Yaoundé : comment un village est devenu une capitale politique tentaculaire

«Yaoundé n’est plus la cité que nous avons connue il y a vingt ans, une transformation marquée par l’essor d’infrastructures modernes à partir du centre-ville. Mais aujourd’hui, la ville qui m’a vu naître s’étend bien au-delà des sept collines qui lui sont attribuées. Je suis vraiment fier de ce développement.» Ces mots sont ceux d’un habitant de longue date de la capitale politique du Cameroun. Mbarga Obama, nonagénaire, relate avec enthousiasme les grandes étapes de la métamorphose de son village d’origine en une grande agglomération.

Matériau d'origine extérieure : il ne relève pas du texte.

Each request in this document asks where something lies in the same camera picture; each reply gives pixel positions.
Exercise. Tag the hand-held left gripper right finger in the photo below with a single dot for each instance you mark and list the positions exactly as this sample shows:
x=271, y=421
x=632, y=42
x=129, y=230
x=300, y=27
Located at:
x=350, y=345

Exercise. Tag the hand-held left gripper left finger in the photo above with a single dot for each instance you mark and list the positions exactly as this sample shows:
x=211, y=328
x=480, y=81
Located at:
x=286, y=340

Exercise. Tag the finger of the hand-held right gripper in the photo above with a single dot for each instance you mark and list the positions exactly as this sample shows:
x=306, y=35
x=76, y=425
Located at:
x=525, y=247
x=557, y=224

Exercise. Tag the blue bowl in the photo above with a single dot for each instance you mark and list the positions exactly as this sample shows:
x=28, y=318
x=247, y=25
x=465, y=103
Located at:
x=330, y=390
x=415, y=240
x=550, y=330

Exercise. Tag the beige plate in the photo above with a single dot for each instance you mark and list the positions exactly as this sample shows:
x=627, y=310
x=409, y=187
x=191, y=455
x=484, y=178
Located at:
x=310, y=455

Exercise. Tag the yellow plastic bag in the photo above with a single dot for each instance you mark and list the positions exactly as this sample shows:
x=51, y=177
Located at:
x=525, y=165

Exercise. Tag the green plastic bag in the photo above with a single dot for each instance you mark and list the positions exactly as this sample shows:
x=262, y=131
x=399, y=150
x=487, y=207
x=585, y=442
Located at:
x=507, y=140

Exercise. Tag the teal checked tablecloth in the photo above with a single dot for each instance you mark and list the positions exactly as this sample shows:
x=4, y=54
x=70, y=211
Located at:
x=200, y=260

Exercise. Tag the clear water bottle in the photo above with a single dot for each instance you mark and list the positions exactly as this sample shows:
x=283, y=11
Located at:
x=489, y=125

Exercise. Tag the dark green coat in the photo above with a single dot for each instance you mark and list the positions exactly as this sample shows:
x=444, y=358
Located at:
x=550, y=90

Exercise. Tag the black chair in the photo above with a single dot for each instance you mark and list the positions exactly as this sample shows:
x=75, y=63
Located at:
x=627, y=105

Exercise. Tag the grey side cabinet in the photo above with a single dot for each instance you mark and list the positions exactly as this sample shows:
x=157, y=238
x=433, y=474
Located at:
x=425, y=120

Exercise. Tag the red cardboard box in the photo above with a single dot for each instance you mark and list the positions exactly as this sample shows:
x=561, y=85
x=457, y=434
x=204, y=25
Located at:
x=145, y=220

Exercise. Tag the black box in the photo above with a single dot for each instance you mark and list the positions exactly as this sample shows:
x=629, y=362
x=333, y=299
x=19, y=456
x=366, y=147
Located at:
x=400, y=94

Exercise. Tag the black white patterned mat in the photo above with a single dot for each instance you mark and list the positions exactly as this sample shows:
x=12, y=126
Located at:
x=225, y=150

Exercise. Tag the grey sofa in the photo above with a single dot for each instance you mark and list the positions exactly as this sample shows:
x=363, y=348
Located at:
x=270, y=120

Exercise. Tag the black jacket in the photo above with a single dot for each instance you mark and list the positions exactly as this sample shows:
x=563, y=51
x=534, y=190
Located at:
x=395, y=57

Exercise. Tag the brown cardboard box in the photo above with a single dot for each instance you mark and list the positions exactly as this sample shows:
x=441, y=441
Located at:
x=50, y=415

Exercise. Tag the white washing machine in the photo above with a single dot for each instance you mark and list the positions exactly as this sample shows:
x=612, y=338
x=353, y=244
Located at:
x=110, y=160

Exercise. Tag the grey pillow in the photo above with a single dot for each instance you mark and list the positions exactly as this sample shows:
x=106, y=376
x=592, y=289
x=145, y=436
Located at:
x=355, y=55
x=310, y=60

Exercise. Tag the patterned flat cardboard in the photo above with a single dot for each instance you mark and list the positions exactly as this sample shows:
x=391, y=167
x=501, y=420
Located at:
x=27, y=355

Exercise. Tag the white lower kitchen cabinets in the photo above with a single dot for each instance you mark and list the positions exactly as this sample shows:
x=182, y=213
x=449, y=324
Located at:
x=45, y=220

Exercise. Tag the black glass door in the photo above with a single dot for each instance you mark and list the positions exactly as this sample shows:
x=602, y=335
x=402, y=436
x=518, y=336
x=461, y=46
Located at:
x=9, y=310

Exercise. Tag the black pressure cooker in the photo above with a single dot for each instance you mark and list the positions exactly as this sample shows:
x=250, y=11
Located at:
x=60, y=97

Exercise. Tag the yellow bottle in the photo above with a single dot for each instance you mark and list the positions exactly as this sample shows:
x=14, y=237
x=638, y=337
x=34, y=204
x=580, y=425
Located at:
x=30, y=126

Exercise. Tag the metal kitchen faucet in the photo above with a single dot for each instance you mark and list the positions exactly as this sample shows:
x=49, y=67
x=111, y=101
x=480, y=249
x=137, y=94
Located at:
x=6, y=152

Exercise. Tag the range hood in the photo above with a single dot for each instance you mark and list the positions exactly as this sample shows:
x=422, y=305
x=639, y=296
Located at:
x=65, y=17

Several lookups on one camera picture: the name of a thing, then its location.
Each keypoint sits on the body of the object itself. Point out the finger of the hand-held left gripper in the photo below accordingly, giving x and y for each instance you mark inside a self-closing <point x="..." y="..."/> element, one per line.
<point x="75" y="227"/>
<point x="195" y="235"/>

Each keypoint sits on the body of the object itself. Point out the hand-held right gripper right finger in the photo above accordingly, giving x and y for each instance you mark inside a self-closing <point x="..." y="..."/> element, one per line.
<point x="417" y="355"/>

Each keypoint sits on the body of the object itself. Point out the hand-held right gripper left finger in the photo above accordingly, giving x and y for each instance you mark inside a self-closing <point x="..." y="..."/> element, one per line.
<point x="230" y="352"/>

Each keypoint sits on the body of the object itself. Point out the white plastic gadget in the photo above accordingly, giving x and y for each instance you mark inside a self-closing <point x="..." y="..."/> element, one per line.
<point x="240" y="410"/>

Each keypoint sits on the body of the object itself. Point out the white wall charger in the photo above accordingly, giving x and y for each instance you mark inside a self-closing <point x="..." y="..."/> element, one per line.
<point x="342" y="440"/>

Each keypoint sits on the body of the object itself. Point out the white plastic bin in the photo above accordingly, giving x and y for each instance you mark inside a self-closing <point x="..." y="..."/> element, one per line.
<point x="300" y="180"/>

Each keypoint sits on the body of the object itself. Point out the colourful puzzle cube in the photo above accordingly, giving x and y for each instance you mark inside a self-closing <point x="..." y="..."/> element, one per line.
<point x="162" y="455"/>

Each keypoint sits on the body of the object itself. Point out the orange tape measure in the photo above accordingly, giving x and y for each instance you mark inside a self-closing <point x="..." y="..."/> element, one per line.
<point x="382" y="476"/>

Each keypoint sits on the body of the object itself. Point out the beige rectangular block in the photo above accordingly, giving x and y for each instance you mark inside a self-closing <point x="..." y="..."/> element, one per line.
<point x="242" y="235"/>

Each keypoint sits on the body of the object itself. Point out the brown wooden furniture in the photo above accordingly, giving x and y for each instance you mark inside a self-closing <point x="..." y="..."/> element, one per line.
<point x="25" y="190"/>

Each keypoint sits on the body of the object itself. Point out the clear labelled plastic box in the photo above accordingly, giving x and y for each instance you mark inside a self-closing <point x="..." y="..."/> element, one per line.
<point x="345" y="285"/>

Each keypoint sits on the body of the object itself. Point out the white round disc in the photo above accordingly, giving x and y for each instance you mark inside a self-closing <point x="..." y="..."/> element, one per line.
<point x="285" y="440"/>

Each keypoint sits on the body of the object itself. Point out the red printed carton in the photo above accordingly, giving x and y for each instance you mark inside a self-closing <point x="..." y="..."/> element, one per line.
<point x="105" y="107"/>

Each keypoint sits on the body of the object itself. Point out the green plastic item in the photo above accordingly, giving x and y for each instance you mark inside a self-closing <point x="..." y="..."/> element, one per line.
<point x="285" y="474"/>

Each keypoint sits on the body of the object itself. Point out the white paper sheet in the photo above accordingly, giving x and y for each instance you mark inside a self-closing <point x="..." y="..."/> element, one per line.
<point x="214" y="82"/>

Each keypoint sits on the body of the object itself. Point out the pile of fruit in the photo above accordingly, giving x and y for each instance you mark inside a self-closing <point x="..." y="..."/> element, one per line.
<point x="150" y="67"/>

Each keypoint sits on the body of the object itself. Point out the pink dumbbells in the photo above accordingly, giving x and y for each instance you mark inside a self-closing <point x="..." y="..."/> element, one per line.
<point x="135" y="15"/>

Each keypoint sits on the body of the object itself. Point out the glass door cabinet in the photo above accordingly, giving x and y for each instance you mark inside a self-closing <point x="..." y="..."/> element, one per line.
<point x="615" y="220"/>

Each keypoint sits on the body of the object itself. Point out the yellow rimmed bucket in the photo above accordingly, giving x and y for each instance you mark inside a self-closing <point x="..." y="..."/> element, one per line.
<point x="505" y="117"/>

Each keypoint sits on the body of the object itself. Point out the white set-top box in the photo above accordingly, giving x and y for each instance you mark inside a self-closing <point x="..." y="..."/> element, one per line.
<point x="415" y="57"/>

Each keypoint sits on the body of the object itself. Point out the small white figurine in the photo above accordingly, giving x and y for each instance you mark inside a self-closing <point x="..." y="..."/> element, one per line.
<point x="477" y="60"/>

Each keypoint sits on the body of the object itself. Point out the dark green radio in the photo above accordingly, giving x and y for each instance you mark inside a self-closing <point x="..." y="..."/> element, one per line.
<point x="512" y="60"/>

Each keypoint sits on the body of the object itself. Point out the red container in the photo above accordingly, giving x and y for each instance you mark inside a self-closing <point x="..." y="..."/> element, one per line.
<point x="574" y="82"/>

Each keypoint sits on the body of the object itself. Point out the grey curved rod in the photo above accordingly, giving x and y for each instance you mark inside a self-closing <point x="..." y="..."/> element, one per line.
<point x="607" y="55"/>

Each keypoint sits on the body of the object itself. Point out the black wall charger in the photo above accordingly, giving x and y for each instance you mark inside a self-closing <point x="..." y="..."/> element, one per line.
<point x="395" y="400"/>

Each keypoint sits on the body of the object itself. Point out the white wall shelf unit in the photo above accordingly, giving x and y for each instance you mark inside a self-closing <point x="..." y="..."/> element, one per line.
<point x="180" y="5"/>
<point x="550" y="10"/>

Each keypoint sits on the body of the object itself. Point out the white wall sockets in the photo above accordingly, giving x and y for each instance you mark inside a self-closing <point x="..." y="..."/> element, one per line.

«Autrefois, le centre urbain se limitait au plateau Atemengué, avec une progression timide vers les quartiers comme Mokolo et Nlong-Kak. Le reste était semi-rural», précise-t-il.

Mais depuis, bien des choses ont changé. L’ancien village attire des milliers de nouveaux résidents chaque année, faisant gonfler la population et absorbant les localités voisines. Cette expansion rapide interroge les urbanistes. Blaise Feugang, délégué départemental du ministère de l’Habitat et du développement urbain dans le Nyong et So’o, estime : «Dans une ville comme Yaoundé, il faut privilégier la construction en hauteur plutôt que l’étalement horizontal. L’édification en étages est plus économique, notamment pour l’installation des équipements urbains. De plus, des immeubles esthétiques embellissent la ville.»

Pour la plupart des experts consultés, si le Cameroun veut une capitale politique plus attrayante et conforme aux normes internationales, il aurait intérêt à la déplacer. Sinon, il devrait au moins aider les familles à améliorer leurs habitations.